Multi-layered PCBs can be manufactured in a couple of different ways but the simplest involves laminating multiple thin, double-sided PCBs together, using a prepreg layer between each.

Prepreg - short for preimpregnated - is a flexible material, typically also containing woven glass, which is supplied to the PCB fabricator partially cured (not completely cooked). It is included between the rigid layers in the layer stack during fabrication, and then heated to perform final curing, after which it becomes rigid, helping to join the layers and form the overall structure of the finished board.

The ratio of double-sided PCBs to prepreg layers can be defined according to cost, weight and electro-mechanical considerations. The following scenarios illustrate variations of layer stack for an example 8-layered board.

1. Scenario 1 - an 8-layered board with a bias towards outer layer pairs.

In this layer stack, the copper on all four cores can be etched simultaneously and then sandwiched together (laminated) around layers of prepreg. This PCB would require the least complex manufacturing process.

2. Scenario 2 - an 8-Layered PCB with a bias towards inner layer pairs.

In this layer stack, the three cores can be etched simultaneously but then the outer prepreg and copper layers must be added separate, as part of the laminating process. The PCB as a whole must then pass through the etching process one more time to remove unwanted copper from the recently added outer layers.

3. Scenario 3 - an 8-Layered PCB created from a single core, built up with several prepreg layers.

In this layer stack, a single PCB core is progressively built up using multiple layers of prepreg and copper.
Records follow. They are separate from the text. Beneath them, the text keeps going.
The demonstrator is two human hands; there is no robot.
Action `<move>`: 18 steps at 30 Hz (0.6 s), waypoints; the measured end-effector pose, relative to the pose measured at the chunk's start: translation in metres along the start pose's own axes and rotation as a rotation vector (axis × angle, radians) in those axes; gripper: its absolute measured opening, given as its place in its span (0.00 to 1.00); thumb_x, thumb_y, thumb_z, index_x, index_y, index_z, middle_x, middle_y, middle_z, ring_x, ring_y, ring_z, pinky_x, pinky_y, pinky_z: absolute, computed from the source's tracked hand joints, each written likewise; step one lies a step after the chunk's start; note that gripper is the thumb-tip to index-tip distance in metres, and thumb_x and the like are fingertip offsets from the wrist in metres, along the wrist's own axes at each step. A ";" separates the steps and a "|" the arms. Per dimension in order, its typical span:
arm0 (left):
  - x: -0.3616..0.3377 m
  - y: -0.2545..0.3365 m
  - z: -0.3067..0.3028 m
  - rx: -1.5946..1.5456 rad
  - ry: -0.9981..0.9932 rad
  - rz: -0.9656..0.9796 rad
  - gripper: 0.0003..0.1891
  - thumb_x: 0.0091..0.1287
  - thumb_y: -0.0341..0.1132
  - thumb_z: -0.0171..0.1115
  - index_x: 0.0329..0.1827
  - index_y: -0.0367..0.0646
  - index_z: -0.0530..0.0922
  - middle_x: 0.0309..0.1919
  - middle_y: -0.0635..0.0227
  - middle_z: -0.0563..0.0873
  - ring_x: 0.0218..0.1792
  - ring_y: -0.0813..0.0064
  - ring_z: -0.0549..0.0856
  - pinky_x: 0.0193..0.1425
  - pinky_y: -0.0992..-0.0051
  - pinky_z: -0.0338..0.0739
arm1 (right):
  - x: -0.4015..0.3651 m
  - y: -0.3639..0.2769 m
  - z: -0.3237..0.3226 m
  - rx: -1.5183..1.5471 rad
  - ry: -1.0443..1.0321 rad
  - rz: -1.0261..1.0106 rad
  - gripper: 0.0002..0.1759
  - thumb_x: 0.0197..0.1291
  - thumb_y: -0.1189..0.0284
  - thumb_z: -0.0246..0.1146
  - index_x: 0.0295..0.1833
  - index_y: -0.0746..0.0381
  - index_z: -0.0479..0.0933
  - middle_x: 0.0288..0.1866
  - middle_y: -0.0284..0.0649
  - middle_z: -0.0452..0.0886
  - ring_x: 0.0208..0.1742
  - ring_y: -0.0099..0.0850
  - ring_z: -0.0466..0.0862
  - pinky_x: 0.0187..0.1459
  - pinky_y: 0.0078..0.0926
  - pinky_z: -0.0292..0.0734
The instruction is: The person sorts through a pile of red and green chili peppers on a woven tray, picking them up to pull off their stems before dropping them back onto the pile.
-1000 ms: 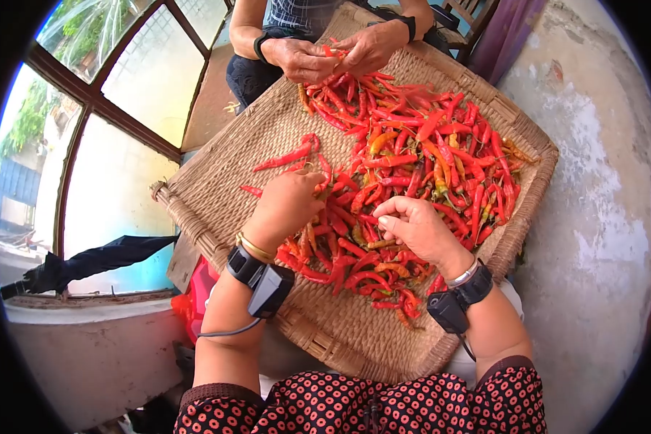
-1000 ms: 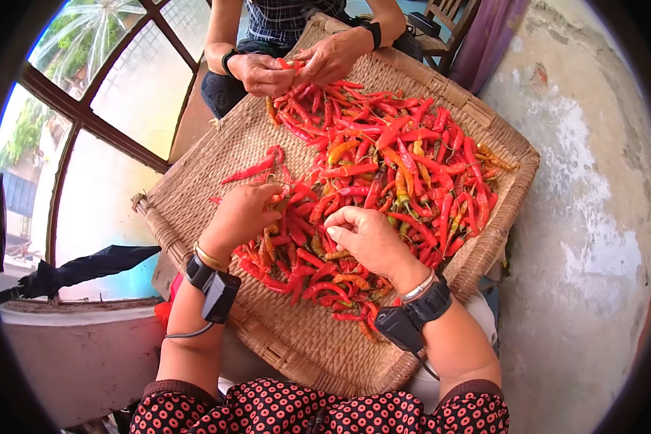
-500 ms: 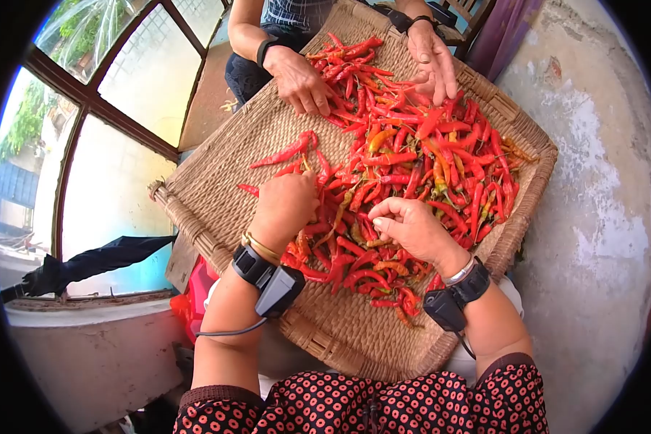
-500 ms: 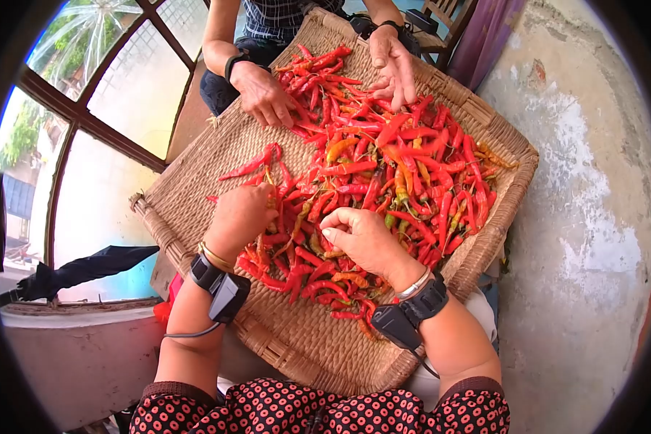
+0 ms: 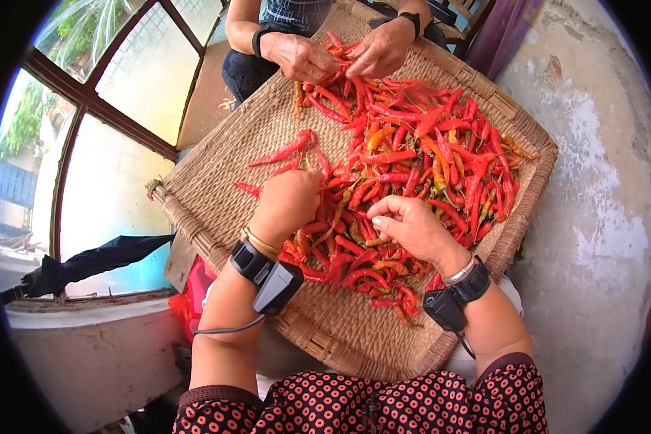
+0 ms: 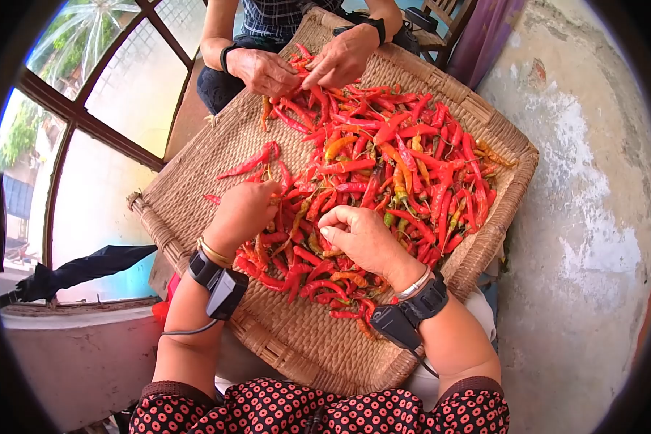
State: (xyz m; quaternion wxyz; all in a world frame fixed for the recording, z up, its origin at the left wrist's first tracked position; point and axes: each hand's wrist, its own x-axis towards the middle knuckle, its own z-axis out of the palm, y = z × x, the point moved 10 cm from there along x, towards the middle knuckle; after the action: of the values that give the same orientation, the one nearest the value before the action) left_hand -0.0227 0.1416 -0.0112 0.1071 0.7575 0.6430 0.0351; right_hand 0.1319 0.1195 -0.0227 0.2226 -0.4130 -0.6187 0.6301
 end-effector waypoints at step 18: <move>-0.001 0.033 -0.002 -0.160 -0.049 0.066 0.15 0.53 0.45 0.65 0.30 0.40 0.79 0.24 0.59 0.82 0.29 0.58 0.82 0.33 0.62 0.76 | 0.003 0.004 -0.002 -0.037 0.010 0.002 0.09 0.58 0.73 0.59 0.40 0.68 0.77 0.28 0.32 0.78 0.30 0.18 0.77 0.33 0.20 0.74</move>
State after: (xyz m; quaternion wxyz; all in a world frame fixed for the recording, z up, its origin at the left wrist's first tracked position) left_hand 0.0089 0.1362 -0.0023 0.1818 0.7679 0.6100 0.0713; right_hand 0.1327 0.1220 -0.0274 0.2175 -0.4210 -0.6288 0.6165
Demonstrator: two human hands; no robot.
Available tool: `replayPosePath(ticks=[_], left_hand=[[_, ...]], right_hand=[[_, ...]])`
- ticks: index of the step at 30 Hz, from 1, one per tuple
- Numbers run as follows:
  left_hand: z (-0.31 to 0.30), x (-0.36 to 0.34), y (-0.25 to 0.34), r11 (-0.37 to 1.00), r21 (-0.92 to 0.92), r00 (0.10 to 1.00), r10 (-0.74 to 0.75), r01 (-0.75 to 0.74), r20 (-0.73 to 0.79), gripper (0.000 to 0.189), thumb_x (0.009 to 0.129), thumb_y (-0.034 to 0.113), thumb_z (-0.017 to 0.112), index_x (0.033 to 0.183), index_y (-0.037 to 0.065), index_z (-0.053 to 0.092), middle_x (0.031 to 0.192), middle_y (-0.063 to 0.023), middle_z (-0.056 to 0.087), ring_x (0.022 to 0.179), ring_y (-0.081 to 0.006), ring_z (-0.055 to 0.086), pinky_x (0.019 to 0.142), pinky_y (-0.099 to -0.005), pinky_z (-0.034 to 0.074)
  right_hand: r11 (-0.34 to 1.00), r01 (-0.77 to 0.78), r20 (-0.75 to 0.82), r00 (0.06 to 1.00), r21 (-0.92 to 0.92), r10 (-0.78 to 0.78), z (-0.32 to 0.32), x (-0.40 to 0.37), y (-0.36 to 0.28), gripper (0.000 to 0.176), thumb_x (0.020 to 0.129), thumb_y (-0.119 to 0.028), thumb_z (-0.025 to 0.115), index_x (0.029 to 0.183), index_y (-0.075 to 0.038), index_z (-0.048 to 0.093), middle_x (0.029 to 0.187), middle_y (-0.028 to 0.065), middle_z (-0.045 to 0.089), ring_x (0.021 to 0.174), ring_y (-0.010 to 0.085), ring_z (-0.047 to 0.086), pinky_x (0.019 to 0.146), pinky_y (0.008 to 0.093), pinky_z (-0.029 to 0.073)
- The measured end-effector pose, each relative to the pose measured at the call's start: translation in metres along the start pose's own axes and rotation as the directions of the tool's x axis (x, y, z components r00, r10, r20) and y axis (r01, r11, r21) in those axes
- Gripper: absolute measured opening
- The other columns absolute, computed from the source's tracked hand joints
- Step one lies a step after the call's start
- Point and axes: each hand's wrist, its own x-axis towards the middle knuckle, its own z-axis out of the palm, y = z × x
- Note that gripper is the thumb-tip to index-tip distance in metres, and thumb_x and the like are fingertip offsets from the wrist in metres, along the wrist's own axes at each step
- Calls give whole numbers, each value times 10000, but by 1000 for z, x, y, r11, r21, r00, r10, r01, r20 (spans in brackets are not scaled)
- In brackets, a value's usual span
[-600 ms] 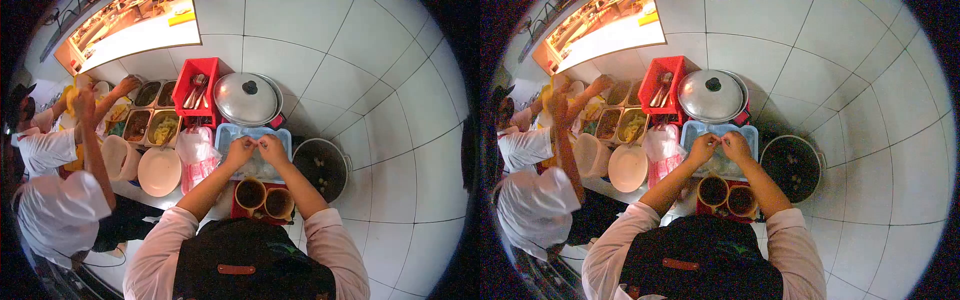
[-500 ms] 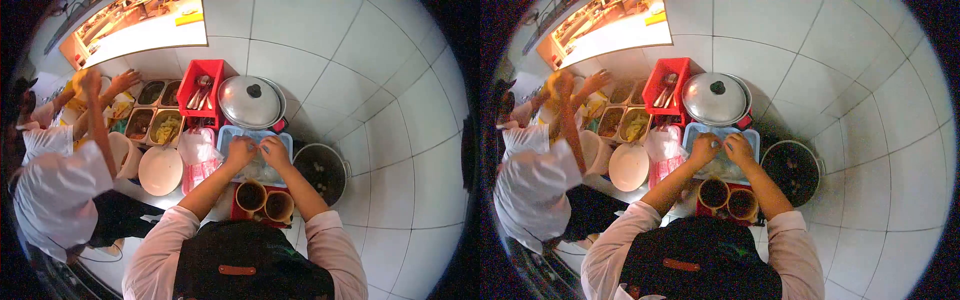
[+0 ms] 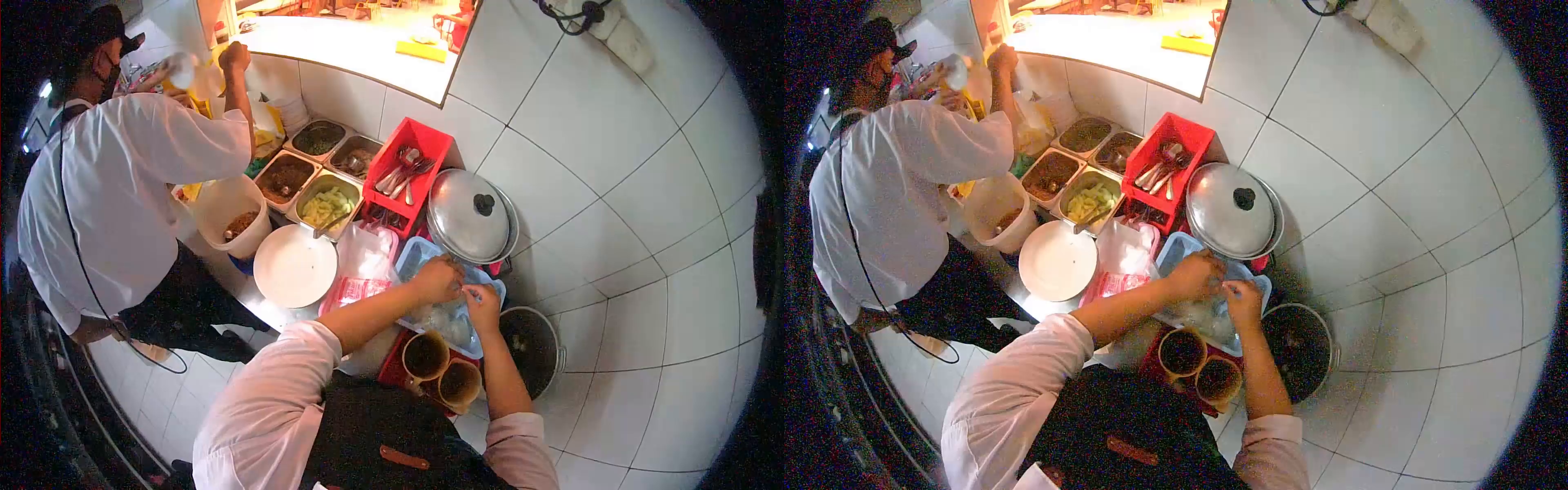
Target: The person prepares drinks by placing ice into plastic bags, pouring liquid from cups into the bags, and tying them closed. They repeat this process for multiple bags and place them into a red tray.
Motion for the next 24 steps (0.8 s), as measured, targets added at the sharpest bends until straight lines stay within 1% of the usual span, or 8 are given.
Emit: replayPosePath(ticks=[3,5,8,9,11,15,18,24], left_hand=[[-5,2,13,994,97,996,-62,56,63,203,688,282,738,787,106,754,892,-126,714,962,-330,645,850,-436,521],[-5,2,16,976,198,982,-119,89,148,219,688,302,731,775,102,750,865,-135,709,934,-335,652,826,-435,528],[-7,3,9,994,101,977,-72,52,202,238,706,323,709,789,102,737,866,-126,702,956,-326,642,845,-457,515],[1,2,6,993,118,991,2,-18,137,244,712,329,702,803,105,734,870,-123,701,965,-327,637,860,-466,504],[21,1,-3,973,172,988,152,-152,12,255,726,342,689,829,112,728,879,-118,698,984,-327,627,891,-484,484],[17,7,1,973,180,976,113,-146,184,324,752,386,646,862,92,725,889,-125,698,994,-341,617,922,-492,444],[-5,4,3,979,167,958,70,-120,277,328,755,398,633,803,88,729,838,-133,698,955,-338,627,888,-492,448],[10,0,1,975,150,986,154,-162,65,303,737,378,639,670,92,711,730,-121,681,851,-322,635,835,-481,452]], right_hand=[[995,75,37,997,-64,-73,-1,0,8,102,812,-74,749,898,-21,733,786,120,670,740,248,622,721,373,489],[998,48,48,998,-38,-46,-3,-1,4,97,813,-58,741,901,-19,735,807,128,686,762,252,636,735,371,494],[996,86,72,994,-30,-84,-5,5,-3,99,816,-45,735,909,-13,736,846,141,705,791,257,654,746,370,502],[994,101,89,991,-47,-97,-8,3,-4,100,817,-42,734,912,-11,736,861,146,711,800,259,660,749,369,505],[999,11,67,998,-40,-8,-8,-2,-4,104,817,-40,737,916,-7,736,842,127,706,773,233,649,727,351,499],[985,-173,91,981,8,171,-11,-4,2,105,839,-37,737,936,3,734,798,60,682,727,155,603,684,311,479],[956,-267,160,956,122,246,-4,-5,7,114,897,-81,697,956,9,733,770,7,643,720,103,560,681,283,458],[818,-543,372,811,190,452,-12,1,6,217,929,-238,666,942,-34,738,752,-19,616,701,72,521,662,256,411]])
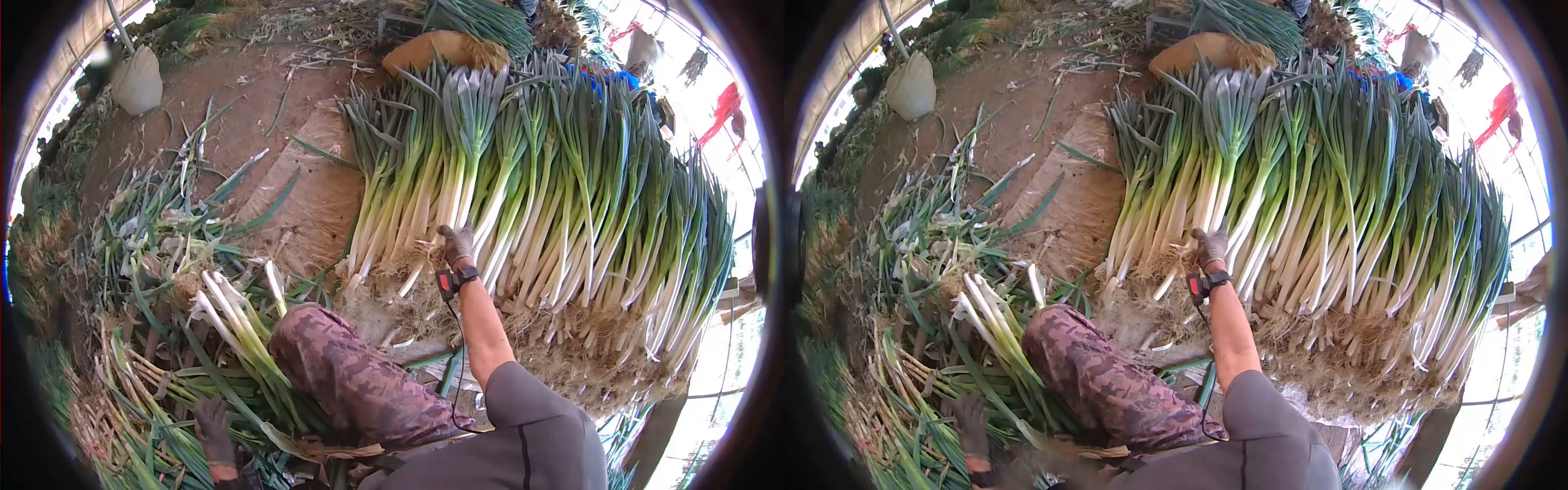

Each time a new prepreg and copper layer is added, the PCB must past through the etching process again to remove unwanted copper from the recently added outer layer. This will occur sequentially for each of the 6 different prepreg layers. Because of the number of times the board has to pass through the copper etching process, this PCB would require the most complex manufacturing process. This process is normally only used when microvias (µVias) are required.

Vias

Main article: Defining the Via Types

Vias are used to span, or connect between the copper layers. If the via passes from the top surface of the board to the bottom surface, it is called a through hole via, thruhole via, or thru via. This type of via will include a land area, or ring of copper on each layer, which may or may not be used to connect to routing on that layer. These types of vias are mechanically drilled, once all of the layers are laminated together to form the board.

It is also possible to create vias that span other layers, by creating the vias at specific points during the fabrication process. These types of vias fall into two groups: blind and buried vias, and microvias (µVias). Each type has their own pros and cons, which are discussed below.

Blind and Buried Vias

Because the cores used in creating multi-layered PCBs can be etched, drilled and plated individually, before being laminated together into a complete stack, it is possible to create vias that are only connected to internal layers and which do not surface on one or even both sides of the final board. This means that the land area that otherwise would have been occupied by the via on the outer layers of the PCB can now be used for routing. Thes types of via are:

• Blind Vias - these are vias that only surface on one side of the PCB.
• Buried Vias - these are vias that don't surface on any side of the PCB.

Although the use of blind and buried vias is becoming increasingly common in advanced PCB designs, careful consideration needs to be given to the layer stackup of the PCB to ensure that the board is, in fact, able to be manufactured. Consider the layer stackup in the following image, that consists of 3 double-sided cores sandwiched around 2 prepreg layers. Consider also the via arrangement called for by an unwitting designer.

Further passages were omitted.